Critics say the current rules are preventing competition and leaving Australians paying more for flights out of Sydney airport.
On Monday, Sydney airport’s outgoing chief, Geoff Culbert, addressed stagnant domestic passenger growth: “We continue to see evidence of unused slots going to waste, with a persistent mismatch between slots held by domestic airlines and the schedule that is flown.”
John Sharp, deputy chairman of Rex and transport minister when the legislation was formed in 1997, has previously told Guardian Australia: “It’s as plain as the nose on your face that Qantas is hoarding slots by cancelling sufficient flights to remain within the 80/20 rule.”
Qantas Group – which together with budget carrier Jetstar operates 66% of domestic aviation – and Virgin Australia vehemently denies it hoards slots at Sydney.
Qantas points to the fact it lost 1% of its slots in the most recent season as proof the system works, and attributes high cancellation rates out of Sydney as chiefly related to bad weather and air traffic controller shortages.
“The claim that Qantas is hoarding slots at Sydney airport is simply wrong,”, the chief executive of its domestic arm, Andrew David, said in July.
Virgin Australia has said it does not believe changing the 80/20 rule is necessary. Susan Schneider, the airline’s chief legal and risk officer, told a parliamentary standing committee on economics in June that “we have a slot portfolio that is necessary for us to be competitive, to have scale and to compete against the Qantas Group”.
Weather and air traffic controller shortages do cause cancellations, but Sydney Airport believes the airlines exaggerate their impact to mask deliberate cancellations. In April 46% of Sydney-Melbourne cancellations occurred on days with no weather or air traffic controller incidents.
Can it be fixed?
The 2021 government review made several recommendations, including greater scrutiny of cancellation data and more communication with airlines to determine whether cancellations are anti-competitive.

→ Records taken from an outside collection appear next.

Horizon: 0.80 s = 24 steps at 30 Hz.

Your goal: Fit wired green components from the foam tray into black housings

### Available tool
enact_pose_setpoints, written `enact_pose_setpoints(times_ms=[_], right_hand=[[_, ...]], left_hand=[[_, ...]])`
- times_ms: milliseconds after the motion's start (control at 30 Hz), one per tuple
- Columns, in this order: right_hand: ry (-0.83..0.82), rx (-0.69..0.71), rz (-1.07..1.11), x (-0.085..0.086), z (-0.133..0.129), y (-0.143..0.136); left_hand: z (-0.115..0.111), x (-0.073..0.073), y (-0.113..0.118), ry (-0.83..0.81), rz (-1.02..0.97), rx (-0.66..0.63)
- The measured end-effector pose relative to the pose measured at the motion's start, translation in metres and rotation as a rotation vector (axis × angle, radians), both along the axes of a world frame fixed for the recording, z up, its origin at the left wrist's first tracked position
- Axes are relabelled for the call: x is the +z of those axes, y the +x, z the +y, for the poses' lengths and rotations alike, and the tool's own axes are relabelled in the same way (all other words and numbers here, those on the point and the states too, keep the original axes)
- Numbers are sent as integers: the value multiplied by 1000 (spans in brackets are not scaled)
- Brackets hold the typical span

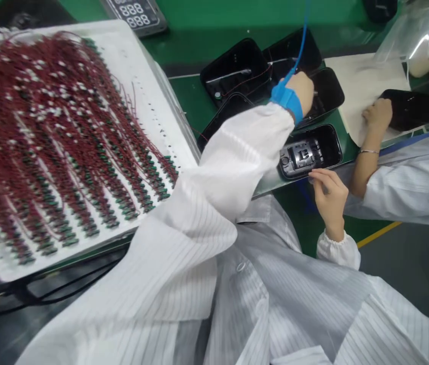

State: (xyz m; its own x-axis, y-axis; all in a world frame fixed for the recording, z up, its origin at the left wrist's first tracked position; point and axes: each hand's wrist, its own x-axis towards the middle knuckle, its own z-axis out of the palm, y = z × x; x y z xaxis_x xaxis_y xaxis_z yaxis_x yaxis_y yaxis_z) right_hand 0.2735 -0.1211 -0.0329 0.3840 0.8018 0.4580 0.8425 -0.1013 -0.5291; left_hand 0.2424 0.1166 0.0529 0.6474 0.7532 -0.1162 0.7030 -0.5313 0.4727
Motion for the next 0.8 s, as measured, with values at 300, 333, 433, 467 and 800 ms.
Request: enact_pose_setpoints(times_ms=[300, 333, 433, 467, 800], right_hand=[[56, -28, 51, -3, 4, 15], [64, -16, 60, -4, 5, 18], [67, -1, 100, -6, 7, 24], [61, -2, 113, -7, 8, 25], [39, 30, 182, -12, 12, 26]], left_hand=[[54, -68, 15, 7, 119, -163], [56, -71, 14, -15, 115, -153], [57, -74, 15, -57, 100, -115], [56, -74, 15, -68, 104, -102], [40, -54, 26, -65, 191, -26]])
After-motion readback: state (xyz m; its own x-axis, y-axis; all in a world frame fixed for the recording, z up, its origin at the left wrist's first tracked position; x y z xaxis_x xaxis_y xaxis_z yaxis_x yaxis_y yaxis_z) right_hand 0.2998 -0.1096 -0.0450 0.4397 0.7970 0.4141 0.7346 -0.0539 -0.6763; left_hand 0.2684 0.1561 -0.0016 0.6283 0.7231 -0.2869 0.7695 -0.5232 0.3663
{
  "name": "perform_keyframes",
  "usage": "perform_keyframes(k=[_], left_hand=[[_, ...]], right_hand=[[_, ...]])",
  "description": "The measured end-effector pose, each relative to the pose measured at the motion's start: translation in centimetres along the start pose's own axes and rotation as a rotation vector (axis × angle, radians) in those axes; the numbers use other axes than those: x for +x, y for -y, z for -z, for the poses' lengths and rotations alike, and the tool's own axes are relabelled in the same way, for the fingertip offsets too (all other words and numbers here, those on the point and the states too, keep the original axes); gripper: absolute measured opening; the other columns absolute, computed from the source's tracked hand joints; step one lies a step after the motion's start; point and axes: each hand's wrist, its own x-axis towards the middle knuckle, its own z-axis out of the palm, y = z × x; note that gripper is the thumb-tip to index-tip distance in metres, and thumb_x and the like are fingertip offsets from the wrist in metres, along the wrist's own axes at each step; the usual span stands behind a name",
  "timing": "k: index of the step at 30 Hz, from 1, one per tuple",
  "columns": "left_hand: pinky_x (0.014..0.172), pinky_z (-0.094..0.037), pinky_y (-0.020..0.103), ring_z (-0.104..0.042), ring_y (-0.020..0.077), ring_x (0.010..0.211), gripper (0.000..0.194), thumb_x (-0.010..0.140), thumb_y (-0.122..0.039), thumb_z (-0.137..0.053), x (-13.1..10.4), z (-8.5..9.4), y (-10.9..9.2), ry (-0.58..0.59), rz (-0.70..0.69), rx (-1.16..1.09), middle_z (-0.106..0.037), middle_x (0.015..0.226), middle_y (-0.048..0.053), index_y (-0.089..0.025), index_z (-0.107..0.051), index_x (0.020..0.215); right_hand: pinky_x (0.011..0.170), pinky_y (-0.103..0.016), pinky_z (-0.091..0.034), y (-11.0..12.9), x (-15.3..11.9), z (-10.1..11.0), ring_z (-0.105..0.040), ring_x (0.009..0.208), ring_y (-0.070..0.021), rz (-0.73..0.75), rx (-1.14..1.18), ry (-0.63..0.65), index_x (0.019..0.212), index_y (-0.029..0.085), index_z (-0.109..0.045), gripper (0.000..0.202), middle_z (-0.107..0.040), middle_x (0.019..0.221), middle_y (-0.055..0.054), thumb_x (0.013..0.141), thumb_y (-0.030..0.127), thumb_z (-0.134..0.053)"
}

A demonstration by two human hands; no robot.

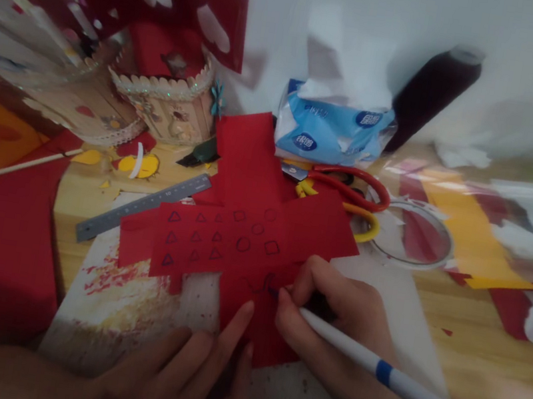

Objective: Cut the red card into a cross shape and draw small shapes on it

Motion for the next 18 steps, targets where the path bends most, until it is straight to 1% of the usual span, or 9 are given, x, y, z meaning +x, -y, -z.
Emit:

Neither the former Coalition government nor current Labor government has adopted the recommendations.
The Albanese government is instead pursuing an aviation white paper, which has a broad scope for industry-wide reforms. While the white paper is due next year, the earlier draft, known as the green paper, is already running behind schedule.
The transport minister, Catherine King, has resisted calls to urgently reform the Sydney slot system ahead of the white paper process.
This has left critics concerned that slot hoarding will be able to continue for years to come.